AMAZING: The best road trip I’ve ever been on was, by far, with my husband. A few years ago we attended a wedding in Northern California and rented a car for our stay. We set out to find lunch one day, but took a wrong turn and ended up lost. At the time, neither of us had GPS on our phones so we had no way of knowing where we were. We tried to find our way back to the main roads, but all our turning-around only led us farther away from civilization and, soon, we were headed down a skinny dirt road in the middle of nowhere, tired and hungry. A few hours passed and  suddenly, the scenery changed from dirt roads and scattered shrubbery to winding hills of colorful trees, and rows of manicured vines stretched before us. In all our lost confusion, we’d accidentally driven right into wine country! Just off the dirt path to our left was a lone building that looked like it belonged in Tuscany. It resembled a cottage, with shutters and an oak door with iron hinges, and on a sign above the door was the word: RISTORANTE. Parking, we wandered inside the quaint building and were greeted by a pleasant old man and his wife, the owners of the small restaurant. They sat us on the patio, overlooking rolling hills of vineyards, and served us the most delicious lasagna and wine. We ate and drank to the beautiful rays of the setting sun and marveled at how we’d set out to find lunch and ended up on the best road trip ever.

 

Simply amazing.

 

WHAT ABOUT YOU? Have any of you ever had an atrocious, awkward, or amazing road trip?
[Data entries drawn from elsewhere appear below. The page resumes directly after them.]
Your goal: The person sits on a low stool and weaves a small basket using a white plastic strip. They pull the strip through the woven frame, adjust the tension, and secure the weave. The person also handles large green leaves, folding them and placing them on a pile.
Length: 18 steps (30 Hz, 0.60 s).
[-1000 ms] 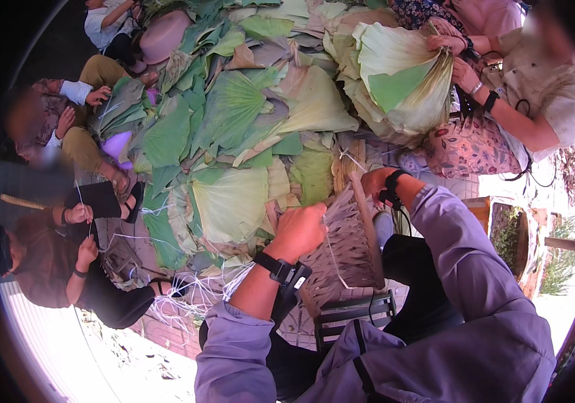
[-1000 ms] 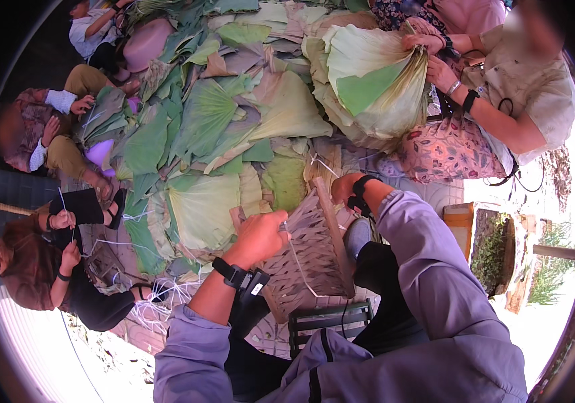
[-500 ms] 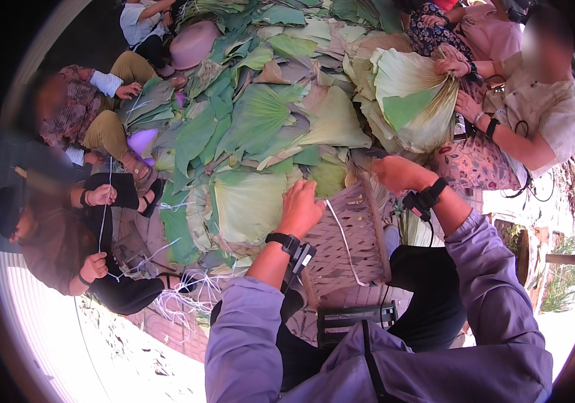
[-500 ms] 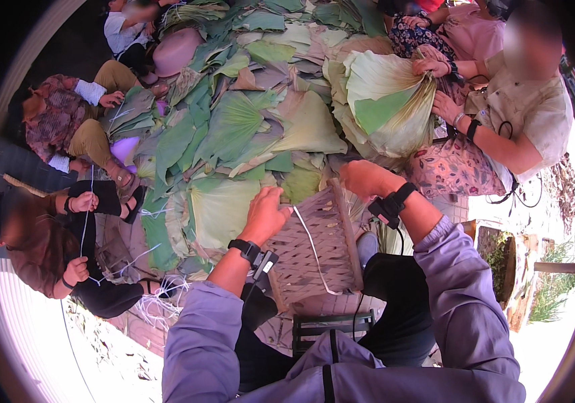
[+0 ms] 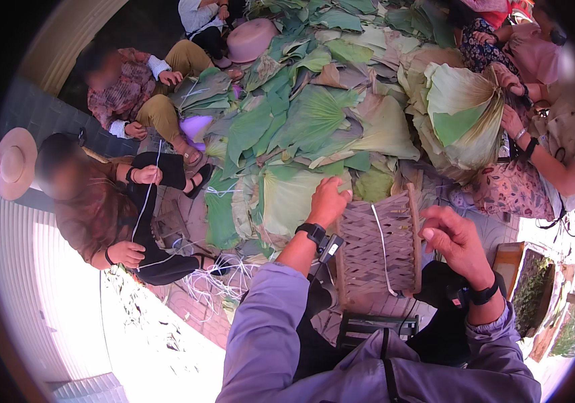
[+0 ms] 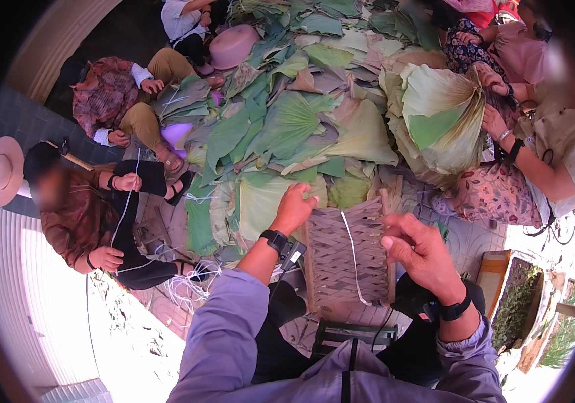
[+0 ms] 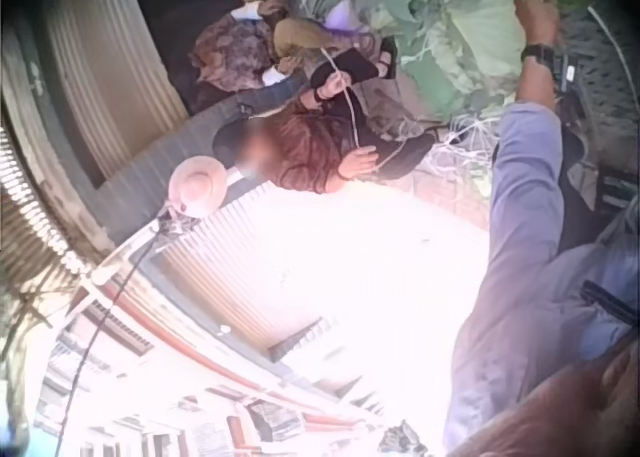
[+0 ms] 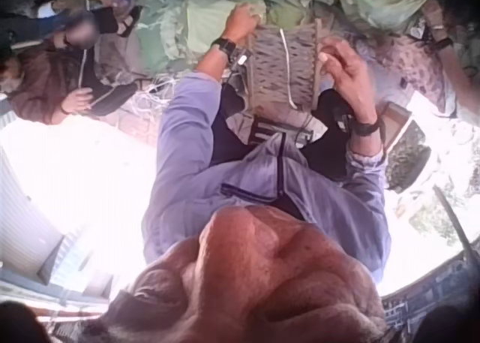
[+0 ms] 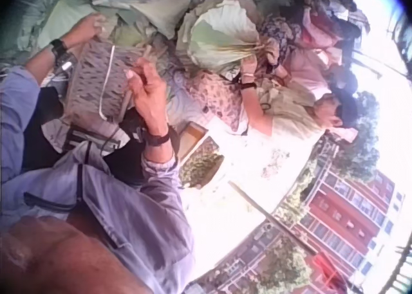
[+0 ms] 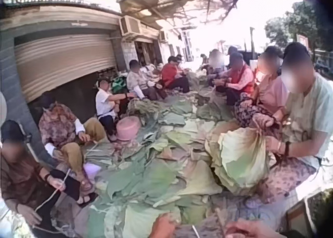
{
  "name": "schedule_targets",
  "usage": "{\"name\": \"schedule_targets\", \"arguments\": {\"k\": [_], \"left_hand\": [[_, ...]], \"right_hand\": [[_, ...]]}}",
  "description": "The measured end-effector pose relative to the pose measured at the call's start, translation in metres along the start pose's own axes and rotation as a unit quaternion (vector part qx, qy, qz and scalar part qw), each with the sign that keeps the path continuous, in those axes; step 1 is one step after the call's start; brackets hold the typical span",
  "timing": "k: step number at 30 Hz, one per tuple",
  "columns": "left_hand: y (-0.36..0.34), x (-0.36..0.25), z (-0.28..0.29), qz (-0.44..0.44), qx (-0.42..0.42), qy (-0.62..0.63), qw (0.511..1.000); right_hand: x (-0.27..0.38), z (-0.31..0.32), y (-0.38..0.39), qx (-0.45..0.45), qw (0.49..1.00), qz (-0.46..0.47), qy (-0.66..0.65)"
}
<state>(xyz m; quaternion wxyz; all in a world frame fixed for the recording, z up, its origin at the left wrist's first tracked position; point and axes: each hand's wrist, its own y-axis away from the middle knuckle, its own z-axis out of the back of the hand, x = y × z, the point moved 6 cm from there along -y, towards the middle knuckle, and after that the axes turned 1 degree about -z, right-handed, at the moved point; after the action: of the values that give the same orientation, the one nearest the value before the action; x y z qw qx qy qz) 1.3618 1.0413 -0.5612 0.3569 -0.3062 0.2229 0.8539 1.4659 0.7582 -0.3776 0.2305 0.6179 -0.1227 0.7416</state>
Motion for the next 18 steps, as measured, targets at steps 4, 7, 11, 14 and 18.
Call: {"name": "schedule_targets", "arguments": {"k": [4, 7, 11, 14, 18], "left_hand": [[-0.014, 0.016, -0.005, 0.007, -0.024, 0.018, 1.000], [-0.035, 0.028, 0.003, 0.024, -0.030, 0.062, 0.997], [-0.043, 0.030, 0.023, -0.013, -0.015, 0.008, 1.000], [-0.037, 0.042, 0.049, 0.003, 0.015, 0.014, 1.000], [-0.017, 0.061, 0.120, 0.083, 0.009, 0.090, 0.992]], "right_hand": [[-0.009, 0.015, -0.002, -0.032, 0.999, 0.007, 0.000], [0.003, 0.025, 0.003, -0.061, 0.997, 0.040, 0.019], [0.004, 0.040, 0.005, -0.081, 0.991, 0.070, 0.079], [0.001, 0.048, 0.005, -0.092, 0.988, 0.073, 0.104], [0.006, 0.056, 0.003, -0.095, 0.989, 0.061, 0.094]]}}
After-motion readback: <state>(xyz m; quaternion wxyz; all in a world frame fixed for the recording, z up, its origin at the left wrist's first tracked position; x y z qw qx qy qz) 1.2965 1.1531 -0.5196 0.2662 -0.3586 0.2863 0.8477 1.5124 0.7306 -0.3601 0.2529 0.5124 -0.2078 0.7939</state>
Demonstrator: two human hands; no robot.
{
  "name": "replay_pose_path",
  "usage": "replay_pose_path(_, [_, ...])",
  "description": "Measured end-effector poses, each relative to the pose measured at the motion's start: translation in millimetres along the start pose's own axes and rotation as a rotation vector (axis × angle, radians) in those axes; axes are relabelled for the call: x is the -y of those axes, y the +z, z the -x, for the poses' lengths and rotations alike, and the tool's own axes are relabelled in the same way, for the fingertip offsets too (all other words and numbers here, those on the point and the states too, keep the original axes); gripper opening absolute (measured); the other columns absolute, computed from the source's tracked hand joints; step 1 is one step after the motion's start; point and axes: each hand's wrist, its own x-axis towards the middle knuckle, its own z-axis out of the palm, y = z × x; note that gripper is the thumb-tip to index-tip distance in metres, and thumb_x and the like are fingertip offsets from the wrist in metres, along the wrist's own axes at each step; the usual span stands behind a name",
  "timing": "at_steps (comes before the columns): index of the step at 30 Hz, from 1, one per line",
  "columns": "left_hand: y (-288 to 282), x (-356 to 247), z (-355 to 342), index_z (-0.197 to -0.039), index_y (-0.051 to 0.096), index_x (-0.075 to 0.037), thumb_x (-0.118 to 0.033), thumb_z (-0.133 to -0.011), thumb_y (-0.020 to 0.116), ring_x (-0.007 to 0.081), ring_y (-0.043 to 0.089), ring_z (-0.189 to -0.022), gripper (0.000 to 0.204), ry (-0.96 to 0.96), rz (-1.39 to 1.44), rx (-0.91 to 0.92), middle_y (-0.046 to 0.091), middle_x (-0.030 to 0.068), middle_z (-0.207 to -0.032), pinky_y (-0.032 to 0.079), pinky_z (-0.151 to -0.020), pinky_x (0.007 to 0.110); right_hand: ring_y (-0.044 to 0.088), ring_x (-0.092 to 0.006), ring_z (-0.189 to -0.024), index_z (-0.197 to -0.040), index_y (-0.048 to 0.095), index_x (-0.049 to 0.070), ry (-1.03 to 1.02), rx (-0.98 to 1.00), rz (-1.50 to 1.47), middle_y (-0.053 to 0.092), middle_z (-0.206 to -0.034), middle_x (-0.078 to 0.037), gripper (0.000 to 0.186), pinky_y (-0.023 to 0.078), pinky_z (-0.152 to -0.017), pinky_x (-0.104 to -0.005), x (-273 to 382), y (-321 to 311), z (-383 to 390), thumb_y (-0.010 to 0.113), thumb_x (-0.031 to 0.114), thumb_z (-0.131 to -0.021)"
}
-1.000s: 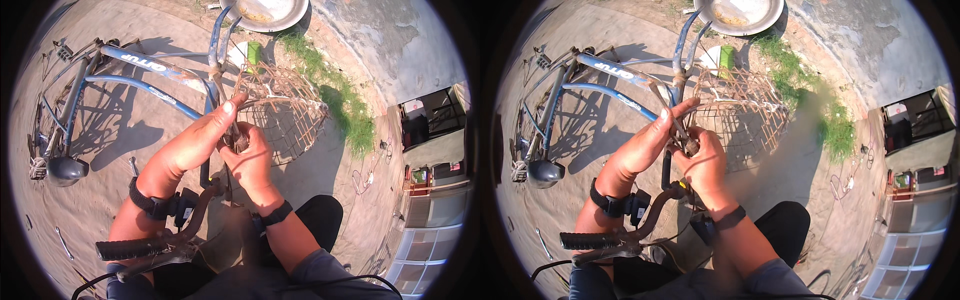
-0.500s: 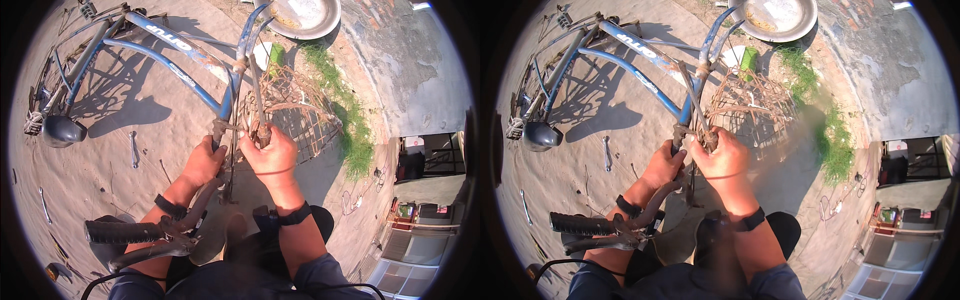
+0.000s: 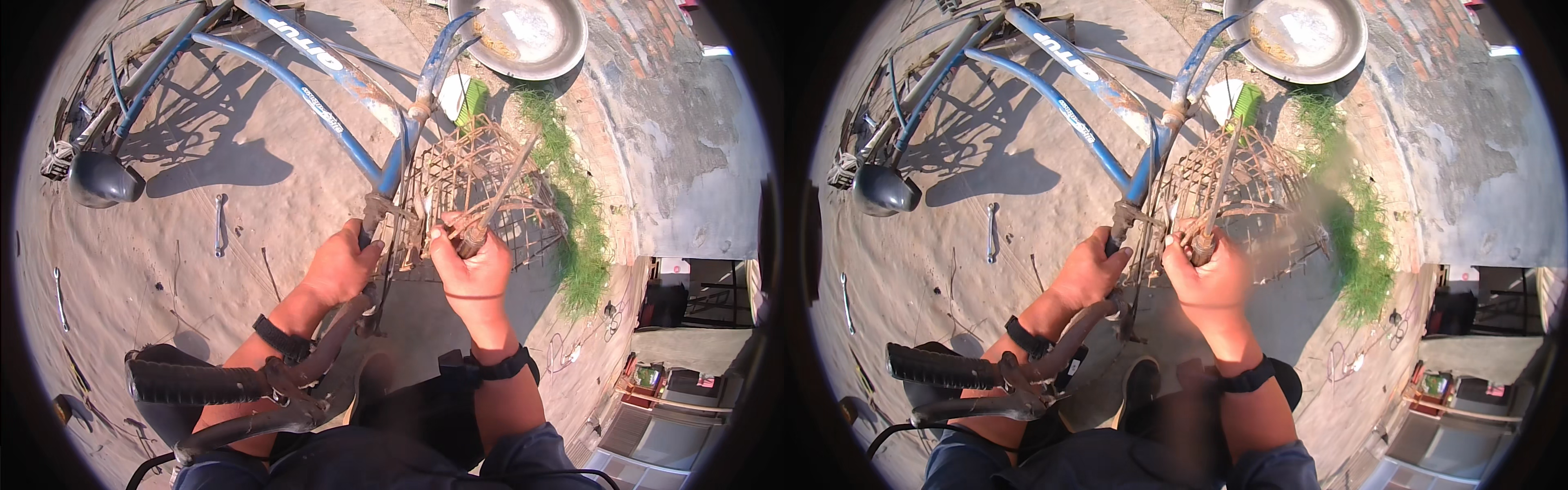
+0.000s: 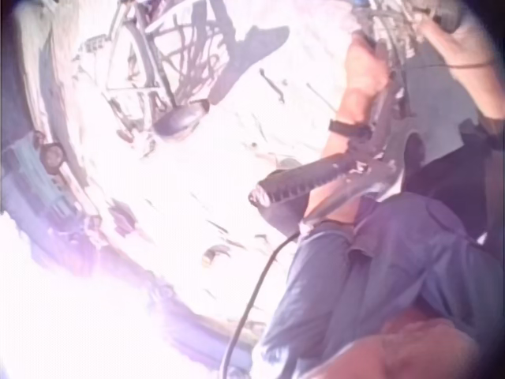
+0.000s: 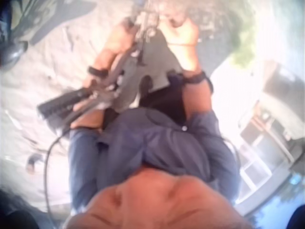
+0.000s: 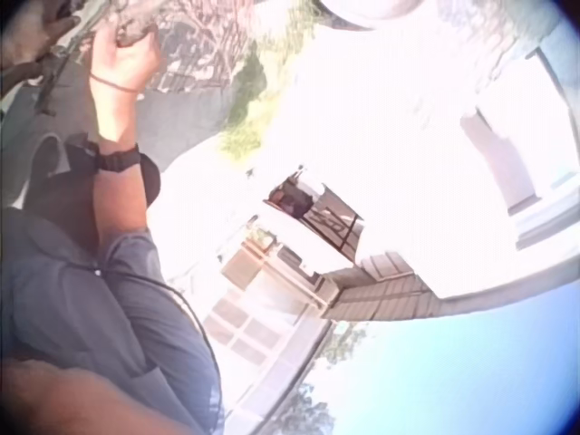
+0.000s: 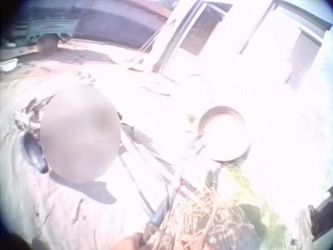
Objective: The person walks from an indoor area to an outdoor yard and uses a screwdriver to tighten screws on a bicycle basket attached to the handlebars. The person also picks up and sets down a bicycle handlebar assembly and a metal rod during the process.
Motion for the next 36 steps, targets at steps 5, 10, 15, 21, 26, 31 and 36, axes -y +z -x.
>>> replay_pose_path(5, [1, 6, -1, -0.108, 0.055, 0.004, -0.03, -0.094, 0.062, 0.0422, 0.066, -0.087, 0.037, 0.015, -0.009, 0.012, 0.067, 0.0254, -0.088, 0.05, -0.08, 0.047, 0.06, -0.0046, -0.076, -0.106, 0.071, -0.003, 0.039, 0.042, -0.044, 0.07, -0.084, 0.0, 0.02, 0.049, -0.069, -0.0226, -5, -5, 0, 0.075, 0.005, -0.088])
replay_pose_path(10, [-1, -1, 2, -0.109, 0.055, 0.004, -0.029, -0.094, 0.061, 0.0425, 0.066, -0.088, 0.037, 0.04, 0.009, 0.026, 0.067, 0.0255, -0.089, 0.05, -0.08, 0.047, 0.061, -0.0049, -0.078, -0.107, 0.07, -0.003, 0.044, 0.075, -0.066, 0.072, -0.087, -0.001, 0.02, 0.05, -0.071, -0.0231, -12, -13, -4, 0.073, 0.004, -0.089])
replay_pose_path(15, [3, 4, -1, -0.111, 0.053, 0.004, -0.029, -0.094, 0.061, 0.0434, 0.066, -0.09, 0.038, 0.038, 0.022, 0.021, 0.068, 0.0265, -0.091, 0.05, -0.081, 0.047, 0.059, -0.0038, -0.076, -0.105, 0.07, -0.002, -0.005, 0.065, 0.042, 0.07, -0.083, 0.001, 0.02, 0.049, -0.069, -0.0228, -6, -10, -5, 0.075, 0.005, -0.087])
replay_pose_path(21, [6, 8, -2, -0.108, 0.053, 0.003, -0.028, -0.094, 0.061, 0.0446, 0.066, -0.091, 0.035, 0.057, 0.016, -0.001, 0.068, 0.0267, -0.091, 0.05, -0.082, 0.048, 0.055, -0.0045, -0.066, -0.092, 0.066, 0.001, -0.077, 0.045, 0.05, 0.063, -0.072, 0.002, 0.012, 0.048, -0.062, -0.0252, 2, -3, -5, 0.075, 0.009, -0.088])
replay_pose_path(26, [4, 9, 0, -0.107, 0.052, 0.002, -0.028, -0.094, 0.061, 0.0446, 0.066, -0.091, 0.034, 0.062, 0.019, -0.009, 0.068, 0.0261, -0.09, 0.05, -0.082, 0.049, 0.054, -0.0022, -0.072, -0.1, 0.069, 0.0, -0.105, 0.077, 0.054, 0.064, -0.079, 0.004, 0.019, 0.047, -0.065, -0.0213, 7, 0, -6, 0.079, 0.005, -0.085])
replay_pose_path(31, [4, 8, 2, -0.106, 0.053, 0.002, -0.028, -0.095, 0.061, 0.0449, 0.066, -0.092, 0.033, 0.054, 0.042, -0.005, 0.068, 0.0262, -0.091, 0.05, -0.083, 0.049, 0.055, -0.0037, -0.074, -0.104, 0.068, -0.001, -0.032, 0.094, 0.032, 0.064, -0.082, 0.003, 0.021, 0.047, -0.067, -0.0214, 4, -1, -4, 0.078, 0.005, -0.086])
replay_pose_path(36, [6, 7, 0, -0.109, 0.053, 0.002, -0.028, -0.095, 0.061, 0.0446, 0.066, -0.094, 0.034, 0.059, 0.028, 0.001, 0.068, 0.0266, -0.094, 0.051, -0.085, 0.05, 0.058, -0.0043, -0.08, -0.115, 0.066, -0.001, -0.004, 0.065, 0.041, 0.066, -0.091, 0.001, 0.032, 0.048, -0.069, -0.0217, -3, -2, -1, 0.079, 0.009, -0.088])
Or perhaps all three? 😉

Chelsea Fine Headshot

About The Author:
Chelsea lives in Phoenix, Arizona where she spends most of her time writing stories, painting murals, and avoiding housework at all costs. She’s ridiculously bad at doing dishes and claims to be allergic to laundry. Her obsessions include: superheroes, coffee, sleeping-in, and crazy socks. She lives with her husband and two children, who graciously tolerate her inability to resist teenage drama on TV and her complete lack of skill in the kitchen.

 

Website ** Facebook ** Twitter ** YouTube ** Instagram

Author Goodreads ** Novel Goodreads

Giveaway!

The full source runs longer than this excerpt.